## Description of the task:
Which lines in the records below mention the word "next"? Copy each one out.

## Records supplied:
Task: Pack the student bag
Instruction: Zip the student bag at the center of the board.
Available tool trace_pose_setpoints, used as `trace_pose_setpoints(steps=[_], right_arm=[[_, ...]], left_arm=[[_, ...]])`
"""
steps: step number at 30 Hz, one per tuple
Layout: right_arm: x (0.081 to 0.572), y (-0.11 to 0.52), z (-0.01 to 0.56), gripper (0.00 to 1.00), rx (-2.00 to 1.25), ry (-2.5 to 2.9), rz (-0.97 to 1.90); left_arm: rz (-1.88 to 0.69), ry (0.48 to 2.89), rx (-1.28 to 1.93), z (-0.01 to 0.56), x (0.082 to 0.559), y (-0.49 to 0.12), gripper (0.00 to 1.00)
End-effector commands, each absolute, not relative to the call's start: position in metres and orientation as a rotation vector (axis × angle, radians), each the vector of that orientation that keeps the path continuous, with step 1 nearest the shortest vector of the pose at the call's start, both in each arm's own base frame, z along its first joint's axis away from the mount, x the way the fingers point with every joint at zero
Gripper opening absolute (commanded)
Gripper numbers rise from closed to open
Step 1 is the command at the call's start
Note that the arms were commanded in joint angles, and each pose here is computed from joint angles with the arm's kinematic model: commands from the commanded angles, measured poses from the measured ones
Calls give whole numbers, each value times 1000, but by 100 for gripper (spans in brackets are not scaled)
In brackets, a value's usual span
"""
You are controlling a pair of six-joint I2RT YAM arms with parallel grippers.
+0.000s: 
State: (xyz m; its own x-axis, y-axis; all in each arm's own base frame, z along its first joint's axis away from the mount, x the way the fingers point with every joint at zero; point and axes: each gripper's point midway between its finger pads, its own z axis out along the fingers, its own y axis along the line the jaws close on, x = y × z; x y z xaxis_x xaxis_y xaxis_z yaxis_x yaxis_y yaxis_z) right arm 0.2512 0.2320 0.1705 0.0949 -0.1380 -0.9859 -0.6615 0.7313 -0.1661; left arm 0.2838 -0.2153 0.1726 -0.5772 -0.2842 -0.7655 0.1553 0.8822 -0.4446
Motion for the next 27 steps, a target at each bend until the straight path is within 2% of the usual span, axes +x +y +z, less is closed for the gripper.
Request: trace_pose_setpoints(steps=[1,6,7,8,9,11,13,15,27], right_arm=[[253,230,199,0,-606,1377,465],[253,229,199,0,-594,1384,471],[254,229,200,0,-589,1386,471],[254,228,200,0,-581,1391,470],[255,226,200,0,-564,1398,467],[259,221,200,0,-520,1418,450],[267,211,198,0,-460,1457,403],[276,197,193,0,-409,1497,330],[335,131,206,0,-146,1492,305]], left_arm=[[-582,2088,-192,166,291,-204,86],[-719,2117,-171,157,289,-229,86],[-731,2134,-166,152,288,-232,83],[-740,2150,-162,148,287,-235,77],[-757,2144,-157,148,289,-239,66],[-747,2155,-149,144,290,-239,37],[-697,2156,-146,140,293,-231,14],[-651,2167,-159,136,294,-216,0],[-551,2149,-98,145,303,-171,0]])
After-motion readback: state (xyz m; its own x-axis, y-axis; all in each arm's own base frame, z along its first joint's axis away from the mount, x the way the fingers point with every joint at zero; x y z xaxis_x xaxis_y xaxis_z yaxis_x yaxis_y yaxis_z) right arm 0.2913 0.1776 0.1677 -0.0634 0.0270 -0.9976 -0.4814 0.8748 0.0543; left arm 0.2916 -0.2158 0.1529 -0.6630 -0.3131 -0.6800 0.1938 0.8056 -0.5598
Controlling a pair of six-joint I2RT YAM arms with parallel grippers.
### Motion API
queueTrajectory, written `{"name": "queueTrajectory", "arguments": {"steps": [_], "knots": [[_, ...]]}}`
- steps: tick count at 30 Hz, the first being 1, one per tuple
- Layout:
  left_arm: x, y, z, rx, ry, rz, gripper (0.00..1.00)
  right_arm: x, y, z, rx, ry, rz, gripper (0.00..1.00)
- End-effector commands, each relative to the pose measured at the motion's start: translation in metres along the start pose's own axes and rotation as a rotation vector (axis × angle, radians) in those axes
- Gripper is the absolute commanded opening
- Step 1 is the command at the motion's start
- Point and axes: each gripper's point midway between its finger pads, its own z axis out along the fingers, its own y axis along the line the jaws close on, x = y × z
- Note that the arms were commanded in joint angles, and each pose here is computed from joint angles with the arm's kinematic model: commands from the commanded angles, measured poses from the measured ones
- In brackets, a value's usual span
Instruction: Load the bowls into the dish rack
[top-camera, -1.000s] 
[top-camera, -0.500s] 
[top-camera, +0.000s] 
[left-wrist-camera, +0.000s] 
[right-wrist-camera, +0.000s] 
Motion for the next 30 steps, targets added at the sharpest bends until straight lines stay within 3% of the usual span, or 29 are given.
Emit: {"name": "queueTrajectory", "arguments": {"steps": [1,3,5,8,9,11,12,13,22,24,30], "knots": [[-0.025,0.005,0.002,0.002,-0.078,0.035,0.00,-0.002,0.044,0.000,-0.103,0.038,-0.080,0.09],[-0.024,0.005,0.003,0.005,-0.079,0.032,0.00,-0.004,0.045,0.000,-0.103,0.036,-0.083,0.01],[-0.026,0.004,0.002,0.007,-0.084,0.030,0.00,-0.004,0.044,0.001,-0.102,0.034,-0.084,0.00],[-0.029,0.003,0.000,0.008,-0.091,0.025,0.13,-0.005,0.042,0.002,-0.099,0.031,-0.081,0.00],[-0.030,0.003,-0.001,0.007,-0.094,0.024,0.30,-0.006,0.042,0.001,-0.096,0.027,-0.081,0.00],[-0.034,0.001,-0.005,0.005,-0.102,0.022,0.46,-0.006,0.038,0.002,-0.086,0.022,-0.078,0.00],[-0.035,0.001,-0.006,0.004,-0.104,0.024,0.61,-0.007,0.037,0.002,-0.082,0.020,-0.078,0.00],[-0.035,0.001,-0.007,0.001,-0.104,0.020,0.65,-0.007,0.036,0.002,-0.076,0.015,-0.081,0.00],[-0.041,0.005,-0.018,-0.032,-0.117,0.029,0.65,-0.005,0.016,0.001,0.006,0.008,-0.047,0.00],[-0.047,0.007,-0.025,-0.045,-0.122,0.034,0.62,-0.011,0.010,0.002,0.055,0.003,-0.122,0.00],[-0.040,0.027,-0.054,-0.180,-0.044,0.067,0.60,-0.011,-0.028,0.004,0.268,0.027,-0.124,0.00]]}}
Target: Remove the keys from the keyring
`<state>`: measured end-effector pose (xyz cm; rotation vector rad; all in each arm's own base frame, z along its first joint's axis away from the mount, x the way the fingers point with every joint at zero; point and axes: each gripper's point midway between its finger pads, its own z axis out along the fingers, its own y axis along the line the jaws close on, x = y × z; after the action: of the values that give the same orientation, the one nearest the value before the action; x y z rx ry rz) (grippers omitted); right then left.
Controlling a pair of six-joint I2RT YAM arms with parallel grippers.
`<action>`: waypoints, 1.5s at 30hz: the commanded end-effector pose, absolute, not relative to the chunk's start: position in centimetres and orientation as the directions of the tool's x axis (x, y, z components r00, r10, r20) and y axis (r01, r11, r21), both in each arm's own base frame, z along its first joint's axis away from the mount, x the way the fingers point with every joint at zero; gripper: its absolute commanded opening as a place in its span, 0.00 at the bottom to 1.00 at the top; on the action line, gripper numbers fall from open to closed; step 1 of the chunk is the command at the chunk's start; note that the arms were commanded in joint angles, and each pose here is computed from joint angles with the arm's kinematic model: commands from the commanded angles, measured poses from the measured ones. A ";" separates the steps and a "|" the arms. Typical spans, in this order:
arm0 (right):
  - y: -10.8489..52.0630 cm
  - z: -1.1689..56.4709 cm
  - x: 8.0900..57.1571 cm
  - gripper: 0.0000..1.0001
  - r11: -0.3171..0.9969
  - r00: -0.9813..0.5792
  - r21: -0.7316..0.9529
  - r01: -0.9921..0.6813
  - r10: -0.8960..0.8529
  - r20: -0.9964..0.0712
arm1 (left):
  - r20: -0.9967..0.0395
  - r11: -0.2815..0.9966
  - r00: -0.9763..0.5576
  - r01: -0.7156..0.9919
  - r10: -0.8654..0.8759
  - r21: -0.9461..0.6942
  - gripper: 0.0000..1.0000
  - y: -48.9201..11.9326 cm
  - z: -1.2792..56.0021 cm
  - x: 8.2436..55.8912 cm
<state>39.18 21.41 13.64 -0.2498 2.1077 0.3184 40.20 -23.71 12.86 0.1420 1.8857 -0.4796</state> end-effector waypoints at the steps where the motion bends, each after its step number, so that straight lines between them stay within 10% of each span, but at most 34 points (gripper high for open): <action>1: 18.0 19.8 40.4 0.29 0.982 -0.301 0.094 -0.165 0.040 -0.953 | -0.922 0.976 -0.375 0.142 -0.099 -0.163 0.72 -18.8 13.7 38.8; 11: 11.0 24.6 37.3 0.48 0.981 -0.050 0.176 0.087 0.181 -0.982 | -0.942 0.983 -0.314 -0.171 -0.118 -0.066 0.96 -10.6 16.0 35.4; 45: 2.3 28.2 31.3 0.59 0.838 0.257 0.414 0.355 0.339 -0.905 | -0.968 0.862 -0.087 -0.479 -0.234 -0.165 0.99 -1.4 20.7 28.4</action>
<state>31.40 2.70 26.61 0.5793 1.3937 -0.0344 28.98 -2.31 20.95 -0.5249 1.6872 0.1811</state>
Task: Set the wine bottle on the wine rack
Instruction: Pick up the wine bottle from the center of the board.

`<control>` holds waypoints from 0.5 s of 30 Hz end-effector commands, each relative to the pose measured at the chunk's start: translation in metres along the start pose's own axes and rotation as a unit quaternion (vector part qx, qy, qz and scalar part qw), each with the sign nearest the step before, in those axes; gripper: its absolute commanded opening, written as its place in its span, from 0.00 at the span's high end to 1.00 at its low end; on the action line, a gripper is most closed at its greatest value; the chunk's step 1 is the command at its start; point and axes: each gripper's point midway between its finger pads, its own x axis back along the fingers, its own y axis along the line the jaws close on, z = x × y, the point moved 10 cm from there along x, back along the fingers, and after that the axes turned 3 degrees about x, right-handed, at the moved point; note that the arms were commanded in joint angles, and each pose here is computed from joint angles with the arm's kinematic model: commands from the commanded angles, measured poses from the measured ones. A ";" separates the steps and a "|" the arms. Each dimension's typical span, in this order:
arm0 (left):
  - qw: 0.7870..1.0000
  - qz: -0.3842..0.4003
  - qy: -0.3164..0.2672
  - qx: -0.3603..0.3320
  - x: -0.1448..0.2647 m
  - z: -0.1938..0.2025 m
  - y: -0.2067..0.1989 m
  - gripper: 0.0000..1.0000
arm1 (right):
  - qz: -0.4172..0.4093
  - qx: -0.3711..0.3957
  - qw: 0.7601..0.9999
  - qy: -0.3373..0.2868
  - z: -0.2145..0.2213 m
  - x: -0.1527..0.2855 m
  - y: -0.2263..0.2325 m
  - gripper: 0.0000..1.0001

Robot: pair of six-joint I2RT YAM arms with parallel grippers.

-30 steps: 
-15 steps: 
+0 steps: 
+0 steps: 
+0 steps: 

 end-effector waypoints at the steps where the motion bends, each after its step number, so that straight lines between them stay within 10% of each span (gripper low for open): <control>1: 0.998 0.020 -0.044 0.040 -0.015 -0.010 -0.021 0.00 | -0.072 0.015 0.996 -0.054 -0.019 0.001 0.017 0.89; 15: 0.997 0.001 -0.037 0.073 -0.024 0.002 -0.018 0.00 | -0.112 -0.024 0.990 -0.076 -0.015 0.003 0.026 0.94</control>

## Response area:
Motion for the next 27 steps, a target at each bend until the straight path is within 2% of the usual span, axes +x +y +z, less is closed for the gripper.
Motion for the next 30 steps, targets added at the sharpest bends until straight lines stay within 3% of the usual span, or 29 are given.

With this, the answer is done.